**Exercise**: If a line in the data holds "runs", copy that line out in full.

**Dataset excerpts**:
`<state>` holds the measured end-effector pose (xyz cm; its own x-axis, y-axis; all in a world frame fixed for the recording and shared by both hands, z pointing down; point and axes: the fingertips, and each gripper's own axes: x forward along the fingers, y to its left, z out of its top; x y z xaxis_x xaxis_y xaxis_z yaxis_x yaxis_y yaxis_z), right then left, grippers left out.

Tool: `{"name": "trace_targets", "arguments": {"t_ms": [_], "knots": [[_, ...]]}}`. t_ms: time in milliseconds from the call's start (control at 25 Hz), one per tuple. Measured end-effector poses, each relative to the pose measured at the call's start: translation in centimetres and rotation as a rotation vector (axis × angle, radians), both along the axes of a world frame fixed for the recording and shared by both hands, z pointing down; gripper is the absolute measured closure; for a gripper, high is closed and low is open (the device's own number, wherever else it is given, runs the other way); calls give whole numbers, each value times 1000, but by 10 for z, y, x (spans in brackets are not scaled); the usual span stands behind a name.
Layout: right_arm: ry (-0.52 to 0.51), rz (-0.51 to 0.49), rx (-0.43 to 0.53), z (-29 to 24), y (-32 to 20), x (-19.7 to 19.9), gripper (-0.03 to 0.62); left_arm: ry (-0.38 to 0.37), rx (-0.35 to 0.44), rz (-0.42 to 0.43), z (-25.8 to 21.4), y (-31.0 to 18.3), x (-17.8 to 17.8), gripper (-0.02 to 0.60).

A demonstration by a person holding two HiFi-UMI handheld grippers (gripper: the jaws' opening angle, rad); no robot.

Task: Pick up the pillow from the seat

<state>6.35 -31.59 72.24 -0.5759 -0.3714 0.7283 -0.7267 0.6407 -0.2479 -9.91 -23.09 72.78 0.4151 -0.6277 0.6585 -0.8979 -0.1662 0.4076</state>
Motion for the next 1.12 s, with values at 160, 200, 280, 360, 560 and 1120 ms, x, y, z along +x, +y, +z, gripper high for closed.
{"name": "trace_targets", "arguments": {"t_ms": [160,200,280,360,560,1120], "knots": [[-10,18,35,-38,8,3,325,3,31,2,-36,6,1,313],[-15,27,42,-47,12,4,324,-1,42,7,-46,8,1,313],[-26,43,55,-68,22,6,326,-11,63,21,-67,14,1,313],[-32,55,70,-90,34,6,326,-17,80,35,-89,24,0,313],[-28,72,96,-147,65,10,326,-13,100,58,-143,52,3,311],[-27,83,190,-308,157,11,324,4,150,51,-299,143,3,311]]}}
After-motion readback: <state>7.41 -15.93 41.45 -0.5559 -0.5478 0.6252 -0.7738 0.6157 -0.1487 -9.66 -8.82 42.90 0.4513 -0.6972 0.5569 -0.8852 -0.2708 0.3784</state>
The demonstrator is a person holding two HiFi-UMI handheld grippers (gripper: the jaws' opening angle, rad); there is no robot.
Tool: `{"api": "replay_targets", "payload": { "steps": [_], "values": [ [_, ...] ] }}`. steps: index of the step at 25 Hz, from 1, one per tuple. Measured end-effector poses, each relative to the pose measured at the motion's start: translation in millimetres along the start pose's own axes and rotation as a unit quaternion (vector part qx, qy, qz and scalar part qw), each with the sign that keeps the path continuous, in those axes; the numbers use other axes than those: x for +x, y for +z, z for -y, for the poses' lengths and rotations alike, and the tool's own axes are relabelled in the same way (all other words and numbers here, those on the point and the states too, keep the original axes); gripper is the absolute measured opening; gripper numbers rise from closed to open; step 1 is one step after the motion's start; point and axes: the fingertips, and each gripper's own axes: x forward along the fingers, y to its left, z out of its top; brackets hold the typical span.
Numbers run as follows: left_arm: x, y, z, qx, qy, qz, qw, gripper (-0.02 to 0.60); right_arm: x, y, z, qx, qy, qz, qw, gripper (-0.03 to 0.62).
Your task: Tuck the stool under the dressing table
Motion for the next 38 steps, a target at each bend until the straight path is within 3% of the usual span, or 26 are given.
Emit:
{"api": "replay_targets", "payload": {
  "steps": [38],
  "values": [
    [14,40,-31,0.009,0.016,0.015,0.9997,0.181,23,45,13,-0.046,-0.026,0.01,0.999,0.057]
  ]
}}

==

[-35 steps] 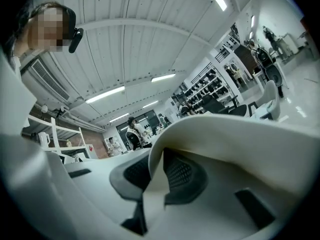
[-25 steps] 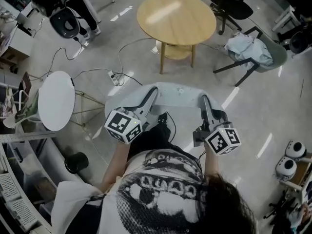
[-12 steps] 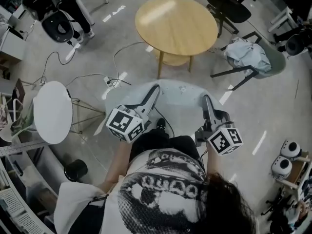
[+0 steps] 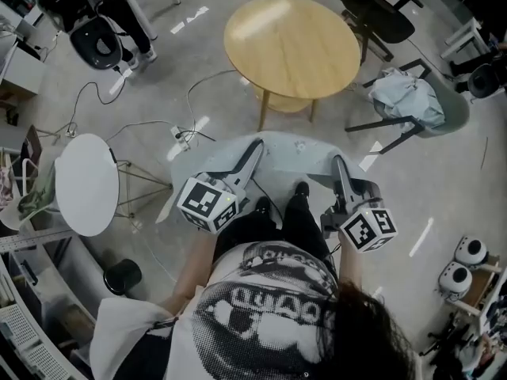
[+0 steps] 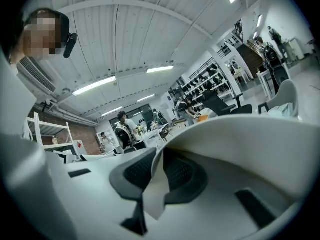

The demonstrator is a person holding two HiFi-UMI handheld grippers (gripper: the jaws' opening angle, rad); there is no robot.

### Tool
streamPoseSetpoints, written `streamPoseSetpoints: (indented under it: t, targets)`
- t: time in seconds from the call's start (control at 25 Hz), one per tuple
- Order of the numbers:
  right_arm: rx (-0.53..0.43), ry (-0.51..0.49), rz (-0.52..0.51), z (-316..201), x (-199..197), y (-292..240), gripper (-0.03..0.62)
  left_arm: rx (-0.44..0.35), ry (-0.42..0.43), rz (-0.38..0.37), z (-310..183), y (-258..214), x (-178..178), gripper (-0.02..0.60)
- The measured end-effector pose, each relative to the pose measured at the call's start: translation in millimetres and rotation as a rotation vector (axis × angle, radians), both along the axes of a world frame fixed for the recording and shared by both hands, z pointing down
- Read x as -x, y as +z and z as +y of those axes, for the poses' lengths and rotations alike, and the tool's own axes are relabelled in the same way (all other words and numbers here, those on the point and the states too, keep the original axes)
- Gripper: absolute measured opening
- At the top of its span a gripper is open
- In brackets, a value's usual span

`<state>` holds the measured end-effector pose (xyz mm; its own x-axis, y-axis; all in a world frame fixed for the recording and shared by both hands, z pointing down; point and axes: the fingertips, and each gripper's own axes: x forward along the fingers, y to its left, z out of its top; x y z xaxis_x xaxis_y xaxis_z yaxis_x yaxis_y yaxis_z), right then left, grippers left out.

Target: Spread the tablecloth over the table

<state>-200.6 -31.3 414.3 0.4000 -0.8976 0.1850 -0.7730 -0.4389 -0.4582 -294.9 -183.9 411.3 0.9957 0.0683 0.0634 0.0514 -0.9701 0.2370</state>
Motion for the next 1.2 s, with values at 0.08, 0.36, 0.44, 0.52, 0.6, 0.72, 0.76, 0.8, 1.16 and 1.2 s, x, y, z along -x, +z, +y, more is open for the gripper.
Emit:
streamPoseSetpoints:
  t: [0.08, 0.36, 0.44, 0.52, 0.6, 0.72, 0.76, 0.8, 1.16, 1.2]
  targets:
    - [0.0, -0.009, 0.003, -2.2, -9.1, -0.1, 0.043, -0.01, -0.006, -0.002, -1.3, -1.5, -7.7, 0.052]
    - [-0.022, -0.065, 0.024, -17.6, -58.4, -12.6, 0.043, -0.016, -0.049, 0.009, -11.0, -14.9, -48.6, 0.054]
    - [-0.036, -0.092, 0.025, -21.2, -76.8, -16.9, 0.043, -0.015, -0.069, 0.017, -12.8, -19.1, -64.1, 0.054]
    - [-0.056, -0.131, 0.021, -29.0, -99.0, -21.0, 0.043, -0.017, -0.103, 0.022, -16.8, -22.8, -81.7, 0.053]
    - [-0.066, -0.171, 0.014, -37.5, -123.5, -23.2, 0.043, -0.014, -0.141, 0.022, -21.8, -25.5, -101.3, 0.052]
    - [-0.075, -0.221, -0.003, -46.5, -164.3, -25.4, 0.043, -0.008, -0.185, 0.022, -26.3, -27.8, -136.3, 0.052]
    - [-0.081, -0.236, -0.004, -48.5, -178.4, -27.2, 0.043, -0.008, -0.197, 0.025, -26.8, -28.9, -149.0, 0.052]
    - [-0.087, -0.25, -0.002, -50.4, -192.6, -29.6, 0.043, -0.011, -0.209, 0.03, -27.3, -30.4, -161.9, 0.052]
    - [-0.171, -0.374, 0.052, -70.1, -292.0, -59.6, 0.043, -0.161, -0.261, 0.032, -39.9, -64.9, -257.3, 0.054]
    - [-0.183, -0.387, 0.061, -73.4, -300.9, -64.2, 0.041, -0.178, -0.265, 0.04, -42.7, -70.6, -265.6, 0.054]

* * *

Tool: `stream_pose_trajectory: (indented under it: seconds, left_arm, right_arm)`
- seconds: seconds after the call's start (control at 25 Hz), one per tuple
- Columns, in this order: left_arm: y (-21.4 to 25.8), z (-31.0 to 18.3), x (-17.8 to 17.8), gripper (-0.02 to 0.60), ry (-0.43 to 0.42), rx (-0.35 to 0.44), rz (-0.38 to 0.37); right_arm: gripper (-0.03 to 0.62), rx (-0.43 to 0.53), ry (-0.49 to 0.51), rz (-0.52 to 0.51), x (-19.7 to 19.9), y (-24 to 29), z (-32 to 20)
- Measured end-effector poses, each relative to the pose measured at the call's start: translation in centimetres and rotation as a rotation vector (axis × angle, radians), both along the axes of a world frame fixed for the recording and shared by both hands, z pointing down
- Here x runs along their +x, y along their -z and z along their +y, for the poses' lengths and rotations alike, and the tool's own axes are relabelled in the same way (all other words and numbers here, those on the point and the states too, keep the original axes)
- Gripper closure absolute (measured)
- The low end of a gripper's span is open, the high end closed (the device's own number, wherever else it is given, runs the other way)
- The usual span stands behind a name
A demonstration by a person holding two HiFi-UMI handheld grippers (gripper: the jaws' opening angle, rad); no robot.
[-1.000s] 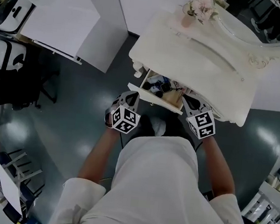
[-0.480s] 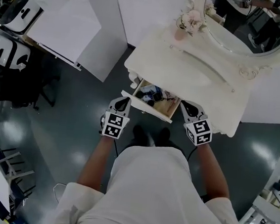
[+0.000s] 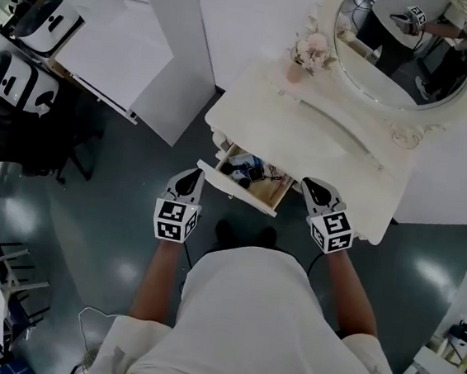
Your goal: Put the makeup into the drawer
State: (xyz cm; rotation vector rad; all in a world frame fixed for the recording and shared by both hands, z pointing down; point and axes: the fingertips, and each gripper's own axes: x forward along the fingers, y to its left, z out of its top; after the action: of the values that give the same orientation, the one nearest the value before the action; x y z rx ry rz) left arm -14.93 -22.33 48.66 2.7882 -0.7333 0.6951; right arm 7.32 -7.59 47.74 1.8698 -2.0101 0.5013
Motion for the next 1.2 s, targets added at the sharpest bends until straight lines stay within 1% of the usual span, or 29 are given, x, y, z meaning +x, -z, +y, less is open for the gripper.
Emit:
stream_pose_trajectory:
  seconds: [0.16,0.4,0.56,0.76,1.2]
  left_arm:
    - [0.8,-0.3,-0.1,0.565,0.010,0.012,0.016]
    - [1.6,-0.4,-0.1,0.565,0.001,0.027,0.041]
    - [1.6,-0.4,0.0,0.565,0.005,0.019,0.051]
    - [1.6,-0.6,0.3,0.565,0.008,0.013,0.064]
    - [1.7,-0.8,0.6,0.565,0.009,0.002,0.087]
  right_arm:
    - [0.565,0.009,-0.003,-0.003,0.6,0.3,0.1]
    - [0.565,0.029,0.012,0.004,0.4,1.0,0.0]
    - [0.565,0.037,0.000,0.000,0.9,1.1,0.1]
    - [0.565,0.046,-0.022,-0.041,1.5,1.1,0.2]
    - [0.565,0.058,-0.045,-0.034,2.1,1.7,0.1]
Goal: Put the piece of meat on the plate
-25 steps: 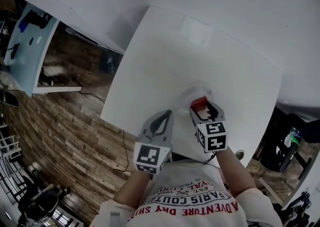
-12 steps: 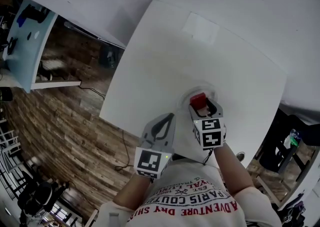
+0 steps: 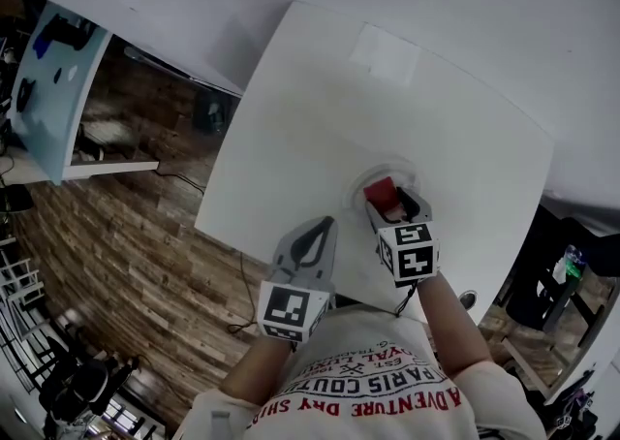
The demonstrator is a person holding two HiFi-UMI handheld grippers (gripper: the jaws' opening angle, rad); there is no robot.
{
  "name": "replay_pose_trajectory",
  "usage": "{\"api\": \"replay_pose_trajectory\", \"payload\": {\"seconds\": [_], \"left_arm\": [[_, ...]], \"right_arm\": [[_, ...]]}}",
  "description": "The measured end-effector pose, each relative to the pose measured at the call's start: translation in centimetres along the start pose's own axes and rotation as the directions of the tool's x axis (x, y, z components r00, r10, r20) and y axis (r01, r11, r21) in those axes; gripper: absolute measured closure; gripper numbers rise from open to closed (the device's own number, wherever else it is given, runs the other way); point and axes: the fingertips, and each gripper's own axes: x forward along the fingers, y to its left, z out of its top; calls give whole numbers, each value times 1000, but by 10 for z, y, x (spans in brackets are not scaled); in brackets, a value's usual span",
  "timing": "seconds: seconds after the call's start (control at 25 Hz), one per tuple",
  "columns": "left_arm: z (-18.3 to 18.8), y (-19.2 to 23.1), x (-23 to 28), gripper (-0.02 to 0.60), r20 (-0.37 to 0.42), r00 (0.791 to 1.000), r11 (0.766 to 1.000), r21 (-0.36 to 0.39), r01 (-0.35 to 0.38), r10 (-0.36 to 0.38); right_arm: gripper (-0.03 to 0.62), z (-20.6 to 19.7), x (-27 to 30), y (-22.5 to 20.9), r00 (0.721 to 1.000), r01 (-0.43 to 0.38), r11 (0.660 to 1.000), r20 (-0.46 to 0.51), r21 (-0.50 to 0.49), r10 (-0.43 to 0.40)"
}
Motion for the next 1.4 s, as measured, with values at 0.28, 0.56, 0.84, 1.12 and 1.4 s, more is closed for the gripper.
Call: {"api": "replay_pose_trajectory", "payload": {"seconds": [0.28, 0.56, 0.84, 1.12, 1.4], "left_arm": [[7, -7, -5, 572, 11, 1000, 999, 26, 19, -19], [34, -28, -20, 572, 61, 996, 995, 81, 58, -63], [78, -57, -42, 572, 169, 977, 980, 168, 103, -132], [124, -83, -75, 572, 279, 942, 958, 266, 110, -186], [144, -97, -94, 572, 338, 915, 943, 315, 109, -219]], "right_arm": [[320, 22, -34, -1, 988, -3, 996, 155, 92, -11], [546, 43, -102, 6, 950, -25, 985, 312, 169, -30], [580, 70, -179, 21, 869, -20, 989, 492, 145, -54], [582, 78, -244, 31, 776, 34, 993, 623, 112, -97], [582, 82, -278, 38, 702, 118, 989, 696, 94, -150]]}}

**Response to this task**:
Tool: `{"name": "trace_targets", "arguments": {"t_ms": [_], "knots": [[_, ...]]}}`. t_ms: time in milliseconds from the call's start (control at 25 Hz), one per tuple. Measured end-effector poses, each relative to the pose measured at the call's start: translation in centimetres and rotation as a rotation vector (axis × angle, radians), both along the axes of a world frame fixed for the recording and shared by both hands, z pointing down; gripper is the absolute measured closure; for a gripper, high is closed and low is open (the device's own number, wherever else it is given, runs the other way); calls give whole numbers, each value times 1000, but by 10 for z, y, x (spans in brackets are not scaled); the usual span stands behind a name.
- Here x runs along their +x, y along their -z and z along their +y, for the poses' lengths and rotations alike, and the tool's own axes are relabelled in the same way (all other words and numbers here, those on the point and the states too, keep the original axes)
- The low end of a gripper's span is open, the high end closed (the device's own number, wherever else it is given, runs the other way)
  "description": "The measured end-effector pose, each relative to the pose measured at the call's start: translation in centimetres along the start pose's own axes and rotation as the directions of the tool's x axis (x, y, z components r00, r10, r20) and y axis (r01, r11, r21) in those axes; gripper: absolute measured closure; gripper numbers rise from open to closed (the device's own number, wherever else it is given, runs the other way); point and axes: the fingertips, and each gripper's own axes: x forward along the fingers, y to its left, z out of its top; calls give whole numbers, each value times 1000, but by 10 for z, y, x (spans in brackets are not scaled); in brackets, a value's usual span",

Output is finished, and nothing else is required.